What if historical change were the result of connections rather than of new developments? That is, we’re always tempted to speak of a “new” concept, for example, those non-fiction bestsellers with titles like, “How computers have changed our minds”, or something along those lines. Which is not to say they are wrong, but —

— Incidentally, it’s okay to hate. Recently, I’ve decided people are self-centered and often out to hurt you. Even those who disavow selfishness, of course, are — well, perhaps some of the worst of the lot. People different from you never have your best interest at heart, only their own. I haven’t left the house in days, it feels like. This sounds like an interjection but it will be related, something we will return to —

So, which is not to say that they are wrong, but they are not like us and they do not have our best interest at heart. Those books, while possibly helpful to those like themselves, are geared towards our harm, even if they are faintly conscious of it.

But the idea I want to propose is something that I feel like we had been moving towards, the idea of two moments in memory becoming linked, or becoming somewhat inscrutably altered, and this link or this alteration (which I feel is really related to the simultaneity of those moments) is the historical development that we’re interested in. We had been talking for a long time, for example, about the simultaneity of guilt of bequeathal, of life and death, and so on. Well, except we phrased it as the image of history, while here we are interested in merely the link between these moments. And always, we were at least on the verge of saying — that this link is not merely conceptual, that there is something bringing these things together. And I feel like this is precisely what is so difficult for others to see, because they understand it as morality or some sort of social code.

Let’s talk about La Belle Dame Sans Merci — with the emphasis now on the sans merci. That poem is about that most mysterious of phenomena, which is guilt or displacement, the feeling that I am “intruding onto sacred ground”. Guilt itself is a temporal phenomena, well, temporal or spatial, in the sense that it is the feeling of being related to some moment in the past — either in my own memories, memories of youth perhaps, or earlier in history, something outside of my reach but which I can also sense.

… of course the question arises, especially considering my interjection, of whether La Belle Dame has the knight’s best interest at heart. The answer is certainly no, and the knight seems to be the only one who doesn’t want to aknowledge this. Not that we are proposing an absolute relativism here, I mean, we are actually “on her side” — but we are no longer so interested in questions of nihilism or various life-conduct reflections.

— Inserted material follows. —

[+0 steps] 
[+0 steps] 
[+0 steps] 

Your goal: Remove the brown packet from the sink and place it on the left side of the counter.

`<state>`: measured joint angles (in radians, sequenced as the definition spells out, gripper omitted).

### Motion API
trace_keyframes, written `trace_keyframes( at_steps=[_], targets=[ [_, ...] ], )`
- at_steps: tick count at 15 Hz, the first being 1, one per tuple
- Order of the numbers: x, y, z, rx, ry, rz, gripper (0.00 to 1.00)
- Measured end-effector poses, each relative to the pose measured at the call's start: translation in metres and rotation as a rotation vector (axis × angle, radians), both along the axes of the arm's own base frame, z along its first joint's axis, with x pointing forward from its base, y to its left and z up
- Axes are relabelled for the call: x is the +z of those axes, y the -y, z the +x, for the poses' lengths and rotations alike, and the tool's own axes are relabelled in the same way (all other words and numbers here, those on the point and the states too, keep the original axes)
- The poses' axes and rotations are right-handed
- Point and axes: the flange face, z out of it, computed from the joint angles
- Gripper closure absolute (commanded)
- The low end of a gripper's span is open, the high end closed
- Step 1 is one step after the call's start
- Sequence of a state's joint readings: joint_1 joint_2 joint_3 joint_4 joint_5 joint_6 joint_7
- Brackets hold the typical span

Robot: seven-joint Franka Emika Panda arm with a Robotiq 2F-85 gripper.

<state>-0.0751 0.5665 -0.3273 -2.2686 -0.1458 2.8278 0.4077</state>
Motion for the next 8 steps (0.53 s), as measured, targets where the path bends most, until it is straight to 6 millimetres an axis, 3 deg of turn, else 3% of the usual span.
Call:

Guilt itself is, then, something like two moments compacted into one. We will also eventually want to talk about the other complement of this moment, which could either be the dream of the day after. The scene that’s played out is considerably more violent, however, then the knight imagines. The emphasis on sexuality, to me, seems to heighten this violence — not love, not sharing some special moment, but sex, which is something far more ambivalent.

Let me be a bit more clear about my mounting selfishness. Before, we were interested in “truth” — and I’m not saying that we deny that truth exists — but there certainly something like a “truth drive”. Truth does not help people, and this poem here is something like an encounter with truth, which is always the truth about myself, ie, the truth of my own nothingness. This is not to promote a holier than thou attitude, it’s not that one has reached some higher plane of existence with the knowledge of one’s own nothingness. Rather, it’s an elevation of this moment of dislocatedness, and this selfishness comes across as a total unconcern, or maybe even satisfaction, in what she has done. We are not, then, talking about relativism — we did use the word “truth drive” after all — it’s not a matter of one culture and another, but rather a matter of relishing this power of this dislocatedness.

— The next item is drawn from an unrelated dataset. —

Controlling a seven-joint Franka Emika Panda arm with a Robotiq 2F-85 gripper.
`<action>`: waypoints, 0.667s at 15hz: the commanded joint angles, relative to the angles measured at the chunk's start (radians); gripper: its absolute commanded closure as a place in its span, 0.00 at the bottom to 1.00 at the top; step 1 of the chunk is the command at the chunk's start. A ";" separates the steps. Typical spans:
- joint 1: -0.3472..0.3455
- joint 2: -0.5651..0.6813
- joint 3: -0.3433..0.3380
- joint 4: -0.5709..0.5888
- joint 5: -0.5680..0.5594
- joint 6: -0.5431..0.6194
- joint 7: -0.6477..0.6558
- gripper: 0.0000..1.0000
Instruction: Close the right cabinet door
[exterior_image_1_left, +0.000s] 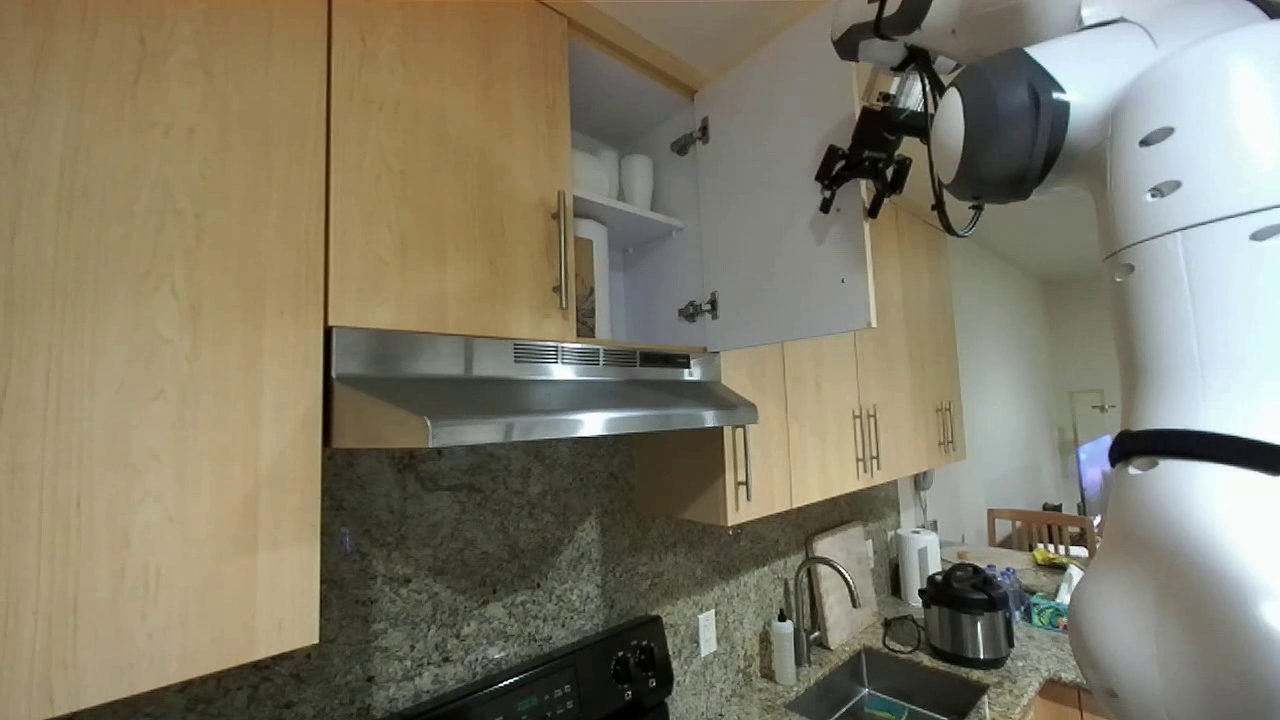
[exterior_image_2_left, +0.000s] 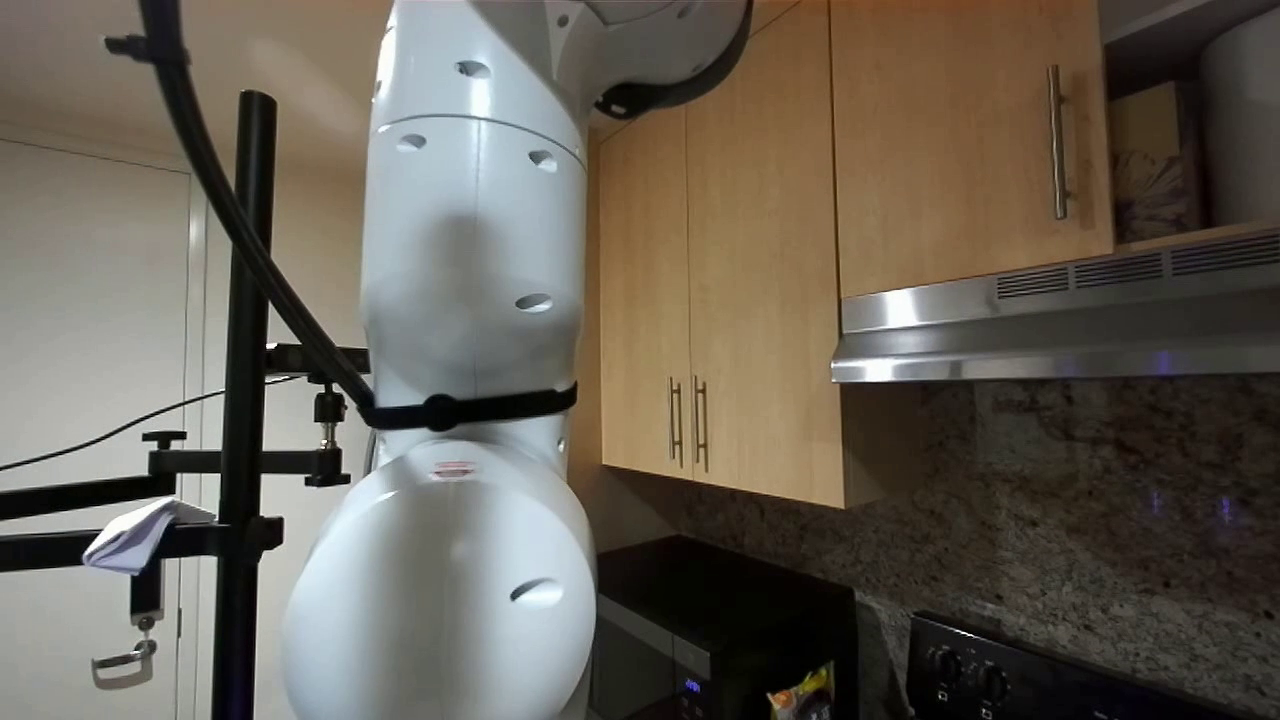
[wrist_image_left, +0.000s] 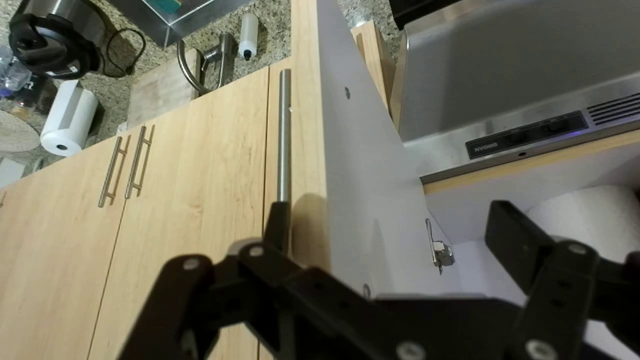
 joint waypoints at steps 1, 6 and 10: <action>-0.004 0.003 -0.002 0.006 0.034 -0.006 -0.008 0.00; -0.070 0.039 0.055 0.058 0.079 -0.010 0.016 0.00; -0.101 0.065 0.100 0.105 0.075 -0.052 0.003 0.00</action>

We should be talking about selfishness here. As the poem emphasizes there is no future for the knight, ie, not so much that he is doomed unto death as that there is nothing for him to do with this memory, this memory does not benefit him because he is of a different sort of creature. The feeling is that one person’s sustenance is another’s poison (these are themes that occur within the poem itself). This is a sort of radical relativism that I am not usually prone to espousing, I am usually making claims that everyone is the same — but we make this poison/sustenance claim at the very same time we insist on (the absoluteness) of the truth drive. We are talking about the difference between the truth drive and (metaphorical) physiology or the biology of the life of the knight. Even if the knight were to recuperate and incorporate this memory into his experience — as he is already beginning to do ( — ie, “and sure enough in language strange she said ‘I love thee true'” –) this incoporation will have to be a forgetting (cf, “morality, social code”, above) if he is to continue living. In biological terms, this moment comes as an absolute destruction, a point that one cannot pass.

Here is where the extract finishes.